Para aquel entonces, no lo entendía. Pero, con el correr del tiempo, Levi supo que el viejo loco y decrépito que lo sacó del burdel tenía razón. Sin embargo, lo que sucedía con Hange era distinto. No se trataba de defender su vida sino de velar por su propia intimidad.

A decir verdad, el capitán nunca había tenido dificultades para controlar sus emociones. No era alguien muy sensible que digamos. Pero debía reconocer que desde que había ingresado al Cuerpo de Exploración y Farlan e Isabel murieron, su corazón se había vuelto tan frágil como la porcelana.

Dos horas pasaron cuando los primeros rayos del alba inundaron de golpe la habitación. El silbido de los pájaros se colaba desde las aberturas de la ventana y la humedad empañaba el vidrio por la diferencia de temperatura.

Los visillos estaban abiertos y el invierno mostraba los primeros indicios de su crudeza. La escarcha había empezado a averiar los canales de las casas contiguas, a entumecer el empedrado y las copas desnudas de los árboles. Las flores dispuestas a lo largo de la calle estaban perdiendo la viveza de sus colores. Había pétalos marchitos por el frío y agua estancada en las cloacas. No se hallaba nadie en los arrabales a excepción de un niño pequeño que andaba descalzo y vestido con harapos.

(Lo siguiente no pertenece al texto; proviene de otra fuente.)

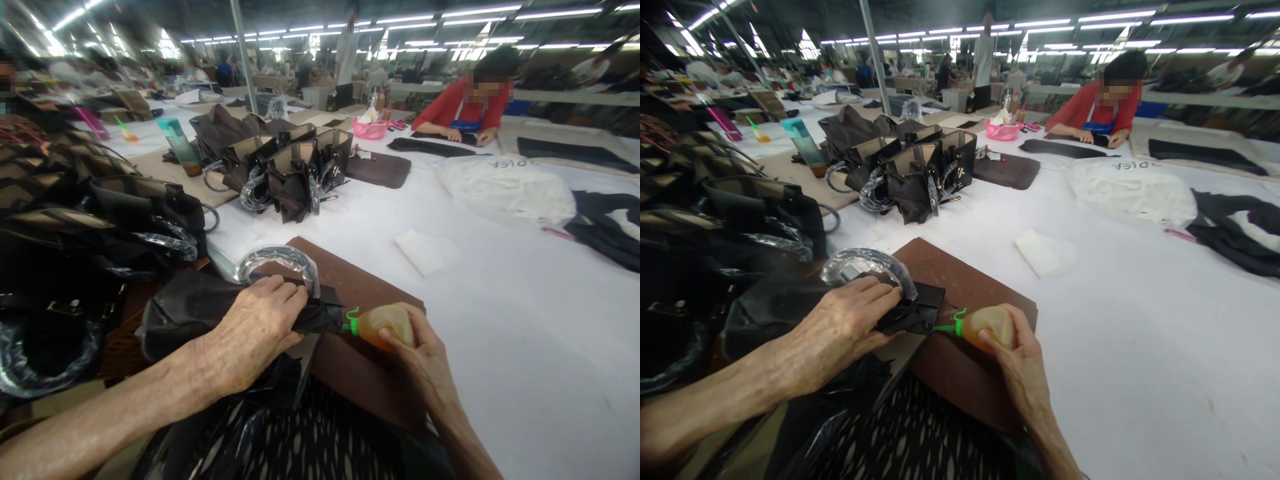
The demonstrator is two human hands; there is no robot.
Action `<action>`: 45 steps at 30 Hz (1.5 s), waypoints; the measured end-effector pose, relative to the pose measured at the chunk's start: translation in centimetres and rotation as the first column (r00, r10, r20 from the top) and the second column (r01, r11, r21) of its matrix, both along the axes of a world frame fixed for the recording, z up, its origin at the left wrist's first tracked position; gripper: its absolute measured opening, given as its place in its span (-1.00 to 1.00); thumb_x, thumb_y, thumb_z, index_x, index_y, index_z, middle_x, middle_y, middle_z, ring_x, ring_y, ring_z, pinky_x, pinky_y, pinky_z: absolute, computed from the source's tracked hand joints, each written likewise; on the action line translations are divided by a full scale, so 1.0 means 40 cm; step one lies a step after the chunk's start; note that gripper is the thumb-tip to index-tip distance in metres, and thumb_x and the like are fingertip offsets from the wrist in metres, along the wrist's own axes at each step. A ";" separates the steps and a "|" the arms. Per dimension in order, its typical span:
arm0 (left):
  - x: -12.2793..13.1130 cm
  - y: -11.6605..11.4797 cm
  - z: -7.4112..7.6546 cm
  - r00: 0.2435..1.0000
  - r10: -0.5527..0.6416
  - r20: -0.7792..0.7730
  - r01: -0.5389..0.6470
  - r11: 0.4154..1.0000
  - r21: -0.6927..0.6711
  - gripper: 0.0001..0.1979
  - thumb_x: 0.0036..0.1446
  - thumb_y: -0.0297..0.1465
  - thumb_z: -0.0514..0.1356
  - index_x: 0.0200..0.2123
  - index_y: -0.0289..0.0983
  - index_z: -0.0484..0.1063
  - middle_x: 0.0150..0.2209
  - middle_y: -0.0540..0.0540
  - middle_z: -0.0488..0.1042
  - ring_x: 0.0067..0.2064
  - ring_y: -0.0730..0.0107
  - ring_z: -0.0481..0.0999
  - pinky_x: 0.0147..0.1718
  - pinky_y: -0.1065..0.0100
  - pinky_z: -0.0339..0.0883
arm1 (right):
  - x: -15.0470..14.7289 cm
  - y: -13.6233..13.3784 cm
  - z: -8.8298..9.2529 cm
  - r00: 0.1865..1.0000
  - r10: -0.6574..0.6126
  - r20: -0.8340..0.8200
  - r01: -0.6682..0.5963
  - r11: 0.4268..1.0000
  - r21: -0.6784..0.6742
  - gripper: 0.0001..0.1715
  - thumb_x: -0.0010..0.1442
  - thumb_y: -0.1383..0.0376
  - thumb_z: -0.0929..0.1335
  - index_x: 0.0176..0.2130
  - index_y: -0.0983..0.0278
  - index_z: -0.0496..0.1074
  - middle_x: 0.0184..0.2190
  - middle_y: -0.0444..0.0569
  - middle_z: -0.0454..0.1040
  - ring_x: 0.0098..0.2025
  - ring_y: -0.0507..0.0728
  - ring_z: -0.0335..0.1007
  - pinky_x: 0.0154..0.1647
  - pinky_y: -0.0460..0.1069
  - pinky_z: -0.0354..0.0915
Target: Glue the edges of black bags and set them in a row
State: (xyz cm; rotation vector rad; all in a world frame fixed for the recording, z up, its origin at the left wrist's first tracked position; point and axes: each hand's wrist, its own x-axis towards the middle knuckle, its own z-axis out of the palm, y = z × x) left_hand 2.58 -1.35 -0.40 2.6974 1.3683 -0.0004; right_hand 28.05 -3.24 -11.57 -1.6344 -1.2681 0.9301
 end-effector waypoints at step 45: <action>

El niño hurgaba en el interior de un cesto de basura. El capitán lo observó con curiosidad desde su ventana. En una fracción de segundos, se vio a él mismo, unos años atrás, revolviendo la basura en busca de algo que pudiera saciar su apetito.

Cerró y abrió los ojos para apartar el espejismo justo cuando el pequeño encontraba un hueso de pollo y lo carcomía con los dientes. La tristeza que le sobrevino al ver la cara de humillación por parte del niño lo obligó a cerrar los visillos.

El capitán sabía más que nadie lo que era pasar frío y hambre. En cierto sentido le daba pena las personas inocentes que habían dado su vida en la expedición, pero los niños eran potenciales soldados para defender a la humanidad de los titanes. La Corona no podía darse el lujo de dejarlos morir. Debían otorgarles un futuro, aunque ese futuro sea cruento y oscuro.